I've always been fascinated by ghost stories, but never put enough stock in them to actually go looking for anything. I have visited a couple of historic haunted locations around the USA like Eastern State Penetentiary, Harpers Ferry and San Juan Capistrano. The ambiance around places like that is cool to experience no matter what you believe about the paranormal.
12/23/19
Two Fragments
First, attending some sort of college class. I arrived late to see a student trying to give a presentation. Most of the rest of the class was occupied throwing little wrapped caramels at each other and not paying any attention. One of the caramels flew my way, and I caught it and held onto it. I like caramel. After a minute the rowdiness died down, but at that point the student's presentation was pretty much over. Another student approached me, and she instructed me to find a male friend I liked and then to meet her with him later. I ignored her, but she didn't much seem to care how I reacted, only that I'd received the instructions.

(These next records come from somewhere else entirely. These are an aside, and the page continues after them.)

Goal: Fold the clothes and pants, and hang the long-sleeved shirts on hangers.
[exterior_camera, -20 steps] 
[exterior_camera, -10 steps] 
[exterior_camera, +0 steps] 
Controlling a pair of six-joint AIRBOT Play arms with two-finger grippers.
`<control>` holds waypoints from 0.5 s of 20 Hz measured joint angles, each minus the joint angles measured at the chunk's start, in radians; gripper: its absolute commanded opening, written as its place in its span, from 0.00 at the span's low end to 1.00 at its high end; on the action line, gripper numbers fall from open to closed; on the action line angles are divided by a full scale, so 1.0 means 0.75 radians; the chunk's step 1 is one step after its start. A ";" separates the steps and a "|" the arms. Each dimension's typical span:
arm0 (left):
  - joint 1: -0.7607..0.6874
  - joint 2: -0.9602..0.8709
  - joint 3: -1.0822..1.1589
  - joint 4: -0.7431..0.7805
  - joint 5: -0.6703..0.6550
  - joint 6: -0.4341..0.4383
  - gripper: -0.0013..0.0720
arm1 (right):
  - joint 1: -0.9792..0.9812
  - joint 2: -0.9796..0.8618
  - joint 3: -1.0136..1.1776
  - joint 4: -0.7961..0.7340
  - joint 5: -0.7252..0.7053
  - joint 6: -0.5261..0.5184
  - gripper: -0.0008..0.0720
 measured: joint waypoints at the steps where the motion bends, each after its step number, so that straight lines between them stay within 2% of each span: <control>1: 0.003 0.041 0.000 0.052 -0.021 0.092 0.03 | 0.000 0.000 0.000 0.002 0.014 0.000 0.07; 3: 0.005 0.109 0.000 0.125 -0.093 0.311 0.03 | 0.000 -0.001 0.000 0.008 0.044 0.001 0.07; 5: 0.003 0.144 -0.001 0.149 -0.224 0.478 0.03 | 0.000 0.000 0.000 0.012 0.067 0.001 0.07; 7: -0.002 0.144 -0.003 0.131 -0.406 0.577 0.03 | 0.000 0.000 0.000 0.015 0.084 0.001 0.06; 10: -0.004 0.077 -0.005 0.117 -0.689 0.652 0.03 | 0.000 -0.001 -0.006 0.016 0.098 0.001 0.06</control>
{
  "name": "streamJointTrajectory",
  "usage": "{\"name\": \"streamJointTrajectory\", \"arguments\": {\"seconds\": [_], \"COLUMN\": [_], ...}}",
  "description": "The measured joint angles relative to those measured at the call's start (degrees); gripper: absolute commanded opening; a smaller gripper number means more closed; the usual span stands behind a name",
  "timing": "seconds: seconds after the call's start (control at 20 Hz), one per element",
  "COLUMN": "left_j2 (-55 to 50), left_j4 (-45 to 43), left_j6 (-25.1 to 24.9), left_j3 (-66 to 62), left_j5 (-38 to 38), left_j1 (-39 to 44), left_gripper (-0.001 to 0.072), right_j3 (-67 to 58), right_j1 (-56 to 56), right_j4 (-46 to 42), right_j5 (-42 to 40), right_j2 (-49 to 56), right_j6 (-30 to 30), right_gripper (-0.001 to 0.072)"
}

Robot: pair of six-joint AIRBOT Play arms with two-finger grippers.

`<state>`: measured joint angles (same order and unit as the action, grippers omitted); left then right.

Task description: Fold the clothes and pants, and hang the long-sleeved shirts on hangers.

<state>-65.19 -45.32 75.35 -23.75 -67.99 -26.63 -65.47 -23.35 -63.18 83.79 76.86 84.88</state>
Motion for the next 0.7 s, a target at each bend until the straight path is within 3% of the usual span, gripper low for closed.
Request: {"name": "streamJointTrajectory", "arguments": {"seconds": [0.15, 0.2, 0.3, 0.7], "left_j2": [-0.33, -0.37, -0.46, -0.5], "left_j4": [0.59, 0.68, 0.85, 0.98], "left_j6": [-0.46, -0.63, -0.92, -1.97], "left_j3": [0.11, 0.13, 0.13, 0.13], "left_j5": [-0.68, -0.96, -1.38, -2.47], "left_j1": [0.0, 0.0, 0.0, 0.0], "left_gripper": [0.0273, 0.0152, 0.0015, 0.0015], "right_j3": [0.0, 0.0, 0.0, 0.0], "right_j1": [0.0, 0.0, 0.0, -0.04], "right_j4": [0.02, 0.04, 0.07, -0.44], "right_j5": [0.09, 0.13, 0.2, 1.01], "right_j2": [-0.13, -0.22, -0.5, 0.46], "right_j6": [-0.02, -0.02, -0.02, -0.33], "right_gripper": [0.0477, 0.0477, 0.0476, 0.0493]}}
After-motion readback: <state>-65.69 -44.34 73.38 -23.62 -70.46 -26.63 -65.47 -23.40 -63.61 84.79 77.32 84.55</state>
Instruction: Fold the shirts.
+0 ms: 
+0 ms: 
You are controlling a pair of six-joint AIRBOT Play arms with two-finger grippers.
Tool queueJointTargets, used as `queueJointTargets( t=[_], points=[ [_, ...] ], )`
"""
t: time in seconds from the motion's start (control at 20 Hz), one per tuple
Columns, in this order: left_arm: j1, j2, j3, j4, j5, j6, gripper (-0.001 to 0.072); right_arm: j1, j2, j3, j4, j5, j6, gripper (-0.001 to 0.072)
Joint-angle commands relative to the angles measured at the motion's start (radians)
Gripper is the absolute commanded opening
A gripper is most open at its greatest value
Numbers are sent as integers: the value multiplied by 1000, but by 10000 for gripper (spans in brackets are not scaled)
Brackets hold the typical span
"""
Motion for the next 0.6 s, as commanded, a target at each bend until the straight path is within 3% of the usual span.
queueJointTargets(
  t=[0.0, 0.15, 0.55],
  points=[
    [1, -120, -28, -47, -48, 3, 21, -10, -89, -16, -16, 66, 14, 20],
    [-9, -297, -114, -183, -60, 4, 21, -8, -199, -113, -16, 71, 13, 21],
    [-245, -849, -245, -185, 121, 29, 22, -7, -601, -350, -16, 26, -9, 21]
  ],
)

Second, I find myself in what might be a small club room. The blinds are down and I and several other students are working on 3d modeling projects on projected screens with smaller personal laptops for research and reference. The student from before enters the room, walks up to me, turns my chair around and puts her hands on my shoulders. She asks if I found anyone. I told her I hadn't, and she immediately turns around and leaves. A couple of other people in the room come up to my station and ask what that was about, but the conversation quickly turns to what I'm working on. I don't remember it specifically, but I remember describing some of the techniques I'm using to get certain features of the model to work with another student filling in some blanks when I'm being a bit vague.
My screen transitions into a first person view, and it changes from a 3d model to playing a sort of video game. It gives me a sort of legend of zelda vibe, but all I really remember is a feature mapped to directional buttons that change the character's weapons / stances. Cardinal directions are weapons, associated with seasons, and corners / diagonals are stances, associated with emotions or feelings. The screen in the game that you use to assign weapons and stances is arranged into a sort of a top-down stylized ziggurat design that reminds me of the interior of a recurring setting I used to call Sparring Axle where color-coded creatures representing ideologies and mindsets would hold formal sparring matches with each other with their followers. Neat little callback.